Why Land Matters
In agrarian societies, land is not merely an economic asset. It is security, status, and sovereignty. A woman who owns land cannot be easily evicted from her home, dismissed from family decisions, or left destitute by a husband's death or abandonment.
In rural Maharashtra, the overwhelming majority of agricultural land is owned or controlled by men. Women work the land, but they rarely own it. This is not an accident — it is the product of legal gaps, customary practices, and active exclusion.
The Law Versus Reality
Indian law, in theory, gives women equal inheritance rights. The Hindu Succession Act (amended in 2005) extends this to agricultural land. In practice, social pressure, family dynamics, and women's own internalised beliefs about what they are entitled to mean that the law is routinely circumvented.
Daughters sign away their inheritance. Widows are pressured to surrender land to brothers-in-law.

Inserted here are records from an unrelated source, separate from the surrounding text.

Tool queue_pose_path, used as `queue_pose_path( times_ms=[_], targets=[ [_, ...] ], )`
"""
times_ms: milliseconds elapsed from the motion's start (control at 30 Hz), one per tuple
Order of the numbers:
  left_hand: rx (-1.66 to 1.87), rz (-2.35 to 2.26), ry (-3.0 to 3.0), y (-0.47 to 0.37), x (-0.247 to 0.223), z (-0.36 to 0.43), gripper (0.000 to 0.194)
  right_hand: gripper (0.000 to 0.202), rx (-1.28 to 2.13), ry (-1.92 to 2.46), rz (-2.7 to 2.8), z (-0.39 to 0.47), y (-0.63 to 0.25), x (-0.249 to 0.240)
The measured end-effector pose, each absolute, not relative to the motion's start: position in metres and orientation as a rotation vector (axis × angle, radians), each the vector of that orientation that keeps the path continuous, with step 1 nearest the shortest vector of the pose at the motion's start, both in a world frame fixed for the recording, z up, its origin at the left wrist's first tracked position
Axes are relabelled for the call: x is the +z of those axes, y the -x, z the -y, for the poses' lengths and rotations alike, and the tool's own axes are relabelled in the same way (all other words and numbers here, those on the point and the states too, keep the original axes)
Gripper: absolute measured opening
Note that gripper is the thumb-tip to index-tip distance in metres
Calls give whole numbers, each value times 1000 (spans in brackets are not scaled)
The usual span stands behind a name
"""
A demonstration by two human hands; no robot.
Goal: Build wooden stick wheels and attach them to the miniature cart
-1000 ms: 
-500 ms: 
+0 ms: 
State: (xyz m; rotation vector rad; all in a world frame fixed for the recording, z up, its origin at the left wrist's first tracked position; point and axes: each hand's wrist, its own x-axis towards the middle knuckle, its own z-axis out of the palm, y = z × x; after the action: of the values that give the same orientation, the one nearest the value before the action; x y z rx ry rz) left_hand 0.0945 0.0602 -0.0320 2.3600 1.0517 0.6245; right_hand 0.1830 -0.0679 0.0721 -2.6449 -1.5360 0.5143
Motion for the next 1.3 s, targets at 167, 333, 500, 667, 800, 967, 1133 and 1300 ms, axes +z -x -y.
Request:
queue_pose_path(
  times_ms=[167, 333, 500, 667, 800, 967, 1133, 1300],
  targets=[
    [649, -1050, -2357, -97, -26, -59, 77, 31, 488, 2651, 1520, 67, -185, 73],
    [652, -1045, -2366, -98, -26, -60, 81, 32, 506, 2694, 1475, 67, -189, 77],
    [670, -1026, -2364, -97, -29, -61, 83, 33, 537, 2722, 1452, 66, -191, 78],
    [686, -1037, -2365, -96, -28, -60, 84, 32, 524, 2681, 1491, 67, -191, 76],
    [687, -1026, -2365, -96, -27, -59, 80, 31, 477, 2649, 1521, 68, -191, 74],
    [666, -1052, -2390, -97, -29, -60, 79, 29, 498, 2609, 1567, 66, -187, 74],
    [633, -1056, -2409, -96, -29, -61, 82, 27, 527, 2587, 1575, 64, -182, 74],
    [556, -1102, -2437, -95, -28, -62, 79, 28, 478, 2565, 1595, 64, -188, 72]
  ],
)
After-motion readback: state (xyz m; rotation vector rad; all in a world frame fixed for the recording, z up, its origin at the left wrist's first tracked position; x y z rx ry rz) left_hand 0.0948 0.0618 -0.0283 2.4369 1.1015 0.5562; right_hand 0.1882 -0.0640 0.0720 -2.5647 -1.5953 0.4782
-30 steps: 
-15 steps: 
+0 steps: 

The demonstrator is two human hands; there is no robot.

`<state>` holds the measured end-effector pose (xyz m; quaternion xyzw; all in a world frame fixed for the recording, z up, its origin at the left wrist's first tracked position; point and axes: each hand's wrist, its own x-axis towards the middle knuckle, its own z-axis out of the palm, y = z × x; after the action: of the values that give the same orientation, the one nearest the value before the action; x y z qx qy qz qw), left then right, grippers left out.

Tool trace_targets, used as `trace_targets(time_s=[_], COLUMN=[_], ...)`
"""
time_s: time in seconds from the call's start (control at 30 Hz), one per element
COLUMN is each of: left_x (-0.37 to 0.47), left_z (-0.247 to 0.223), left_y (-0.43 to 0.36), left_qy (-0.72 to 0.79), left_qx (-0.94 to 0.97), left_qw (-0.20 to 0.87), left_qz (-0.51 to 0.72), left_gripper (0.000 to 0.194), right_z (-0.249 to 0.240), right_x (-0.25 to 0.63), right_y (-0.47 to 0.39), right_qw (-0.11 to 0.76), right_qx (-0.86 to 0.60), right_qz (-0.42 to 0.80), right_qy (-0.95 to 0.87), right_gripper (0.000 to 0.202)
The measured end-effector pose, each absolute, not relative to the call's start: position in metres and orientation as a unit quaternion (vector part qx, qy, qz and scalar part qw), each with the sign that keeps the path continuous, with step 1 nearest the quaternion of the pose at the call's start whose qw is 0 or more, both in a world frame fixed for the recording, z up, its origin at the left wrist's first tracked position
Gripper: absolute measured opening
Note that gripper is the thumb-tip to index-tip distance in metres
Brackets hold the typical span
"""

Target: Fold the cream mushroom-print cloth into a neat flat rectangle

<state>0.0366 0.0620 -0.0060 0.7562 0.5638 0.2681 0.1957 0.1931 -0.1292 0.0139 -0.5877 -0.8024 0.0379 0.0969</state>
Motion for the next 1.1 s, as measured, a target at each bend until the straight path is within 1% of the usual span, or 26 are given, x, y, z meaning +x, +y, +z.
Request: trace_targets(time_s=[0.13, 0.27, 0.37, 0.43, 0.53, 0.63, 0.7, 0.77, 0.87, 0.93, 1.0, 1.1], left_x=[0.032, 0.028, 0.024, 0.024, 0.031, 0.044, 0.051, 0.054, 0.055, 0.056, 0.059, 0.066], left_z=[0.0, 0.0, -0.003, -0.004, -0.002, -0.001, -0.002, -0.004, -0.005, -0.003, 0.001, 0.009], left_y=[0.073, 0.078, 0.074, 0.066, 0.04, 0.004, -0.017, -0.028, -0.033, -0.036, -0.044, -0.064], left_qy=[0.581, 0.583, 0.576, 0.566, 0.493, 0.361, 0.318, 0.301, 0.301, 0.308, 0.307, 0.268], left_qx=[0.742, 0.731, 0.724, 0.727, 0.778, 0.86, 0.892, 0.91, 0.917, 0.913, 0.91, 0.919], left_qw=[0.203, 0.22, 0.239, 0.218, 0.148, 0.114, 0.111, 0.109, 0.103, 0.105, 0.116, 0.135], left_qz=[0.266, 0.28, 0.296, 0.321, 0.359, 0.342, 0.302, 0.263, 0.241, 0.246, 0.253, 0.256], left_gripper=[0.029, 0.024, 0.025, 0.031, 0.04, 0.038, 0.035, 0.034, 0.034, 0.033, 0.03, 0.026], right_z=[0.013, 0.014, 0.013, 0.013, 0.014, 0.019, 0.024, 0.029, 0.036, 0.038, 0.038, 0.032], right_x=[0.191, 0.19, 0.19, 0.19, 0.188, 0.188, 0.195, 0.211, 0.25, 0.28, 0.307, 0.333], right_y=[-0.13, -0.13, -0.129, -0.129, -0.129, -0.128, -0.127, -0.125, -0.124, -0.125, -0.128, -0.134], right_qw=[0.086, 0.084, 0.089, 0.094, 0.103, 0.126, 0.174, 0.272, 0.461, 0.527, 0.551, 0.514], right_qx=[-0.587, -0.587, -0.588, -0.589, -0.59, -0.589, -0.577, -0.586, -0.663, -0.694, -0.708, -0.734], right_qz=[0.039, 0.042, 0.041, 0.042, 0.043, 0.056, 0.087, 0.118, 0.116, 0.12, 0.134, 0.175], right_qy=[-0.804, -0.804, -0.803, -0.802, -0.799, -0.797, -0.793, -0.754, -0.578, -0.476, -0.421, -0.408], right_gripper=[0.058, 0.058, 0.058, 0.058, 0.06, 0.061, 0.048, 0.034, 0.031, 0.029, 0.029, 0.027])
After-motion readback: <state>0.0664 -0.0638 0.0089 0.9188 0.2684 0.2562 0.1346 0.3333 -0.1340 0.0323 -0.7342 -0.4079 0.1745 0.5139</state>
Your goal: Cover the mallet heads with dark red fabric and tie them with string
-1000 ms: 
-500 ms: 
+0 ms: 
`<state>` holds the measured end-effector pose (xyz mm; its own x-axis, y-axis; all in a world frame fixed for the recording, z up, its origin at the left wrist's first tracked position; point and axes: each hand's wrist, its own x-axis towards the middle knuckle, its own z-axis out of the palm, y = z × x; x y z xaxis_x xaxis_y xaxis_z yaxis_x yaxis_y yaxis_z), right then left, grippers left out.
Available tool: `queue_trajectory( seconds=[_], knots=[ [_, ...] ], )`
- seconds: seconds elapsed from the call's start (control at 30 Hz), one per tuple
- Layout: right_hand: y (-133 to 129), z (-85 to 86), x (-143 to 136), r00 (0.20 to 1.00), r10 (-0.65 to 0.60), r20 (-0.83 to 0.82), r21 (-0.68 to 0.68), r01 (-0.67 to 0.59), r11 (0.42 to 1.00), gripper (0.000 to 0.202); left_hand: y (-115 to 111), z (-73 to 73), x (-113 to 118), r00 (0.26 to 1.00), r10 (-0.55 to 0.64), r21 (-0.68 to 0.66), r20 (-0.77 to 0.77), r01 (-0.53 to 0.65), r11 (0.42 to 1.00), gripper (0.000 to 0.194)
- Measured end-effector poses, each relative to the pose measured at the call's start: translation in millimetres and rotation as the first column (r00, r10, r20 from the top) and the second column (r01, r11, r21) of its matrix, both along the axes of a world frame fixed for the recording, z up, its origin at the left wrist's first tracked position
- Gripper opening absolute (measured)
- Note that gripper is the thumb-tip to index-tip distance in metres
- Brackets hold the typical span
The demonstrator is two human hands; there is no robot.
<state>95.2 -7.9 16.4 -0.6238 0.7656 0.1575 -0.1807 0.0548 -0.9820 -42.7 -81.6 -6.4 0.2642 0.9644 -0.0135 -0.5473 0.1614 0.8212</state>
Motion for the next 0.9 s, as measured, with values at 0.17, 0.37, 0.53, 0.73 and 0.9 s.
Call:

Single women are deemed unworthy of property. The gap between the law on paper and the law in practice is enormous.
MASUM's Land Rights Work
Legal literacy training, community mobilisation, and case support are the three pillars of MASUM's land rights work. Women learn what the law says, their communities learn that they support women's claims, and when individual cases arise, MASUM provides accompaniment through legal and administrative processes.
This is slow work. Changing property norms requires confronting some of the deepest beliefs about family, honour, and women's role in society. But the cases that succeed — a widow who secures her seven-acre plot, a daughter who demands and receives her share — send ripples far beyond the individual.
Land as Liberation
Women who own land do not just gain an asset. They gain a stake in the community, a seat at the table in family decisions, and insurance against the vulnerabilities that have historically been used to control them. Land rights are, at their core, rights to personhood.